Below is a listing to write out in full, exactly as given, without its pictures.
========================================
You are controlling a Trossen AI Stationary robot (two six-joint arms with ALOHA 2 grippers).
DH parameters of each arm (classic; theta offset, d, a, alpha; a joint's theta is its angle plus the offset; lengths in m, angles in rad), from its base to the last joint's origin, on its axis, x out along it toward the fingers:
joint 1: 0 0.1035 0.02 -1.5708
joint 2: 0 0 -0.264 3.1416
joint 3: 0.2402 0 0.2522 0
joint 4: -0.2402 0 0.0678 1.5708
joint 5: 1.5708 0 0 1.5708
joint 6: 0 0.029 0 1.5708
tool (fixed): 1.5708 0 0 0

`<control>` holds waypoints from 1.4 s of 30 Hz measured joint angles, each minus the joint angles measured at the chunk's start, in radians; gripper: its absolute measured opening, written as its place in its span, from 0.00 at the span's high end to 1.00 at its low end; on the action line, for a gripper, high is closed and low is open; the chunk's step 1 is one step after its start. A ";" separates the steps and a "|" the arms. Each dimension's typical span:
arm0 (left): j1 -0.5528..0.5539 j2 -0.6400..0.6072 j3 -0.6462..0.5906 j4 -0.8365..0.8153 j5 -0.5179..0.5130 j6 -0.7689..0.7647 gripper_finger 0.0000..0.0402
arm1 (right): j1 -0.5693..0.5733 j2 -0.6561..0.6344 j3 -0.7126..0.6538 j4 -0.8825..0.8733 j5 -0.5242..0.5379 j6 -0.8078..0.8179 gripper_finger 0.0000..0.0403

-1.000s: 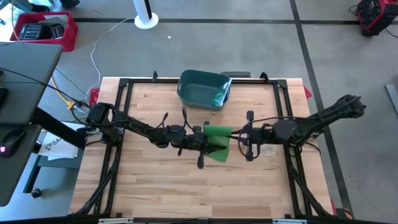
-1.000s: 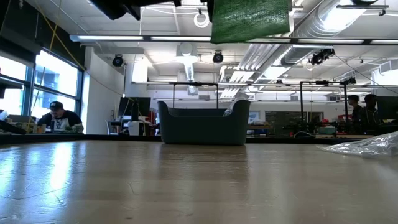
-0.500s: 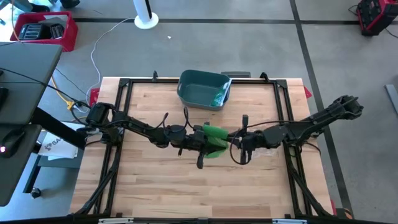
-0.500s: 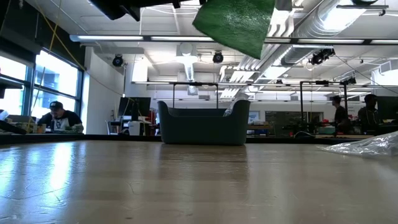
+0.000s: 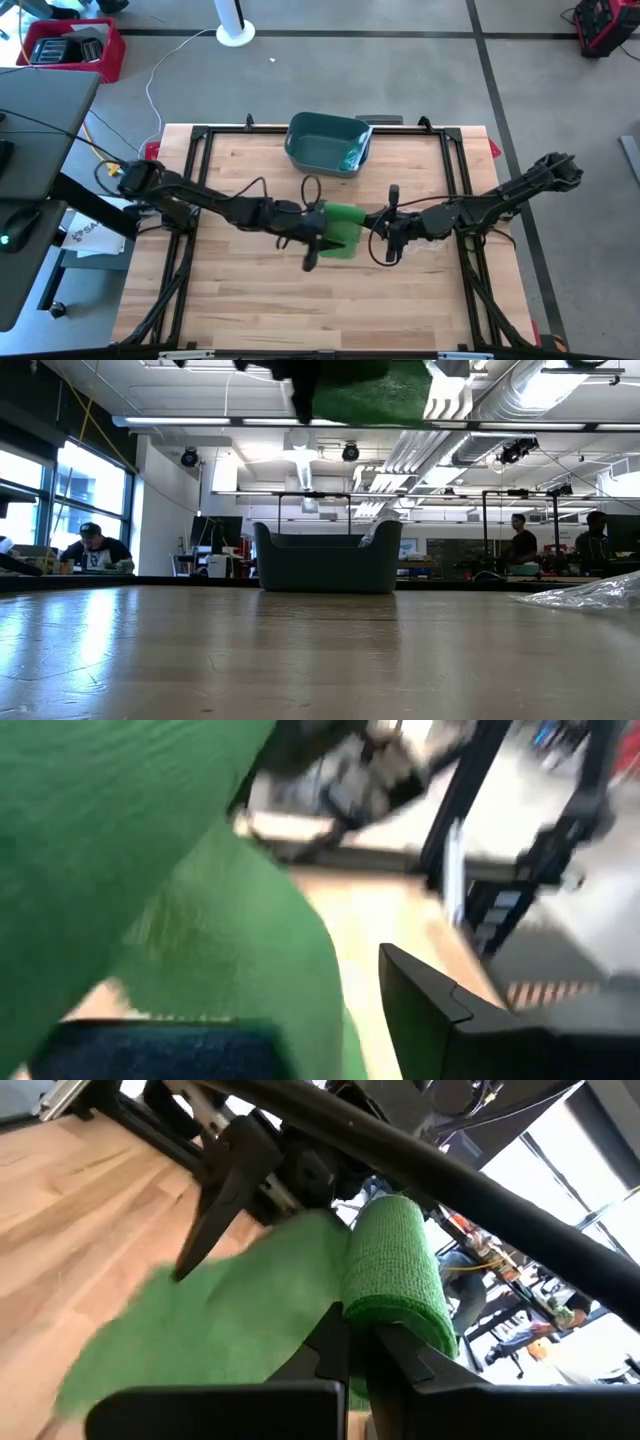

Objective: Roll bandage
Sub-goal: Roll the green bandage

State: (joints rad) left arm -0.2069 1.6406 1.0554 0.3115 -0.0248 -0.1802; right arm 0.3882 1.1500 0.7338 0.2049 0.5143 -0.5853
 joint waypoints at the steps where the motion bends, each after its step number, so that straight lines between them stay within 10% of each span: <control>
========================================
## WRITTEN RESPONSE:
You are controlling a Trossen AI Stationary robot (two six-joint arms with ALOHA 2 grippers).
DH parameters of each arm (classic; theta offset, d, a, alpha; a joint's theta is its angle plus the offset; lengths in m, angles in rad), from its base to the last joint's origin, on its axis, x out along it toward the fingers:
joint 1: 0 0.1035 0.02 -1.5708
joint 2: 0 0 -0.264 3.1416
joint 3: 0.2402 0 0.2522 0
joint 4: -0.2402 0 0.0678 1.5708
joint 5: 1.5708 0 0 1.5708
joint 6: 0 0.029 0 1.5708
tool (fixed): 1.5708 0 0 0

`<control>` holds waypoints from 1.4 s of 30 Hz measured joint angles, each minus the joint angles measured at the chunk's start, in radians; gripper: its absolute measured opening, written as its place in its span, from 0.00 at the span's high end to 1.00 at its low end; on the action line, for a gripper, high is closed and low is open; the chunk's step 1 is one step after its start. A ";" separates the steps and a "|" the arms. Each dimension's typical span:
arm0 (left): j1 -0.5528..0.5539 j2 -0.6400..0.6072 j3 -0.6462..0.5906 j4 -0.8365..0.8153 j5 -0.5179..0.5130 j6 -0.7689..0.7647 gripper_finger 0.0000..0.0402
arm1 (right): j1 -0.5693..0.5733 j2 -0.6561..0.6344 j3 -0.7126..0.6538 j4 -0.8825..0.8733 j5 -0.5242..0.5379 j6 -0.8078..0.8179 gripper_finger 0.0000..0.0403

-1.000s: 
-1.000s: 
-0.500s: 
-0.500s: 
+0.000s: 

Objective: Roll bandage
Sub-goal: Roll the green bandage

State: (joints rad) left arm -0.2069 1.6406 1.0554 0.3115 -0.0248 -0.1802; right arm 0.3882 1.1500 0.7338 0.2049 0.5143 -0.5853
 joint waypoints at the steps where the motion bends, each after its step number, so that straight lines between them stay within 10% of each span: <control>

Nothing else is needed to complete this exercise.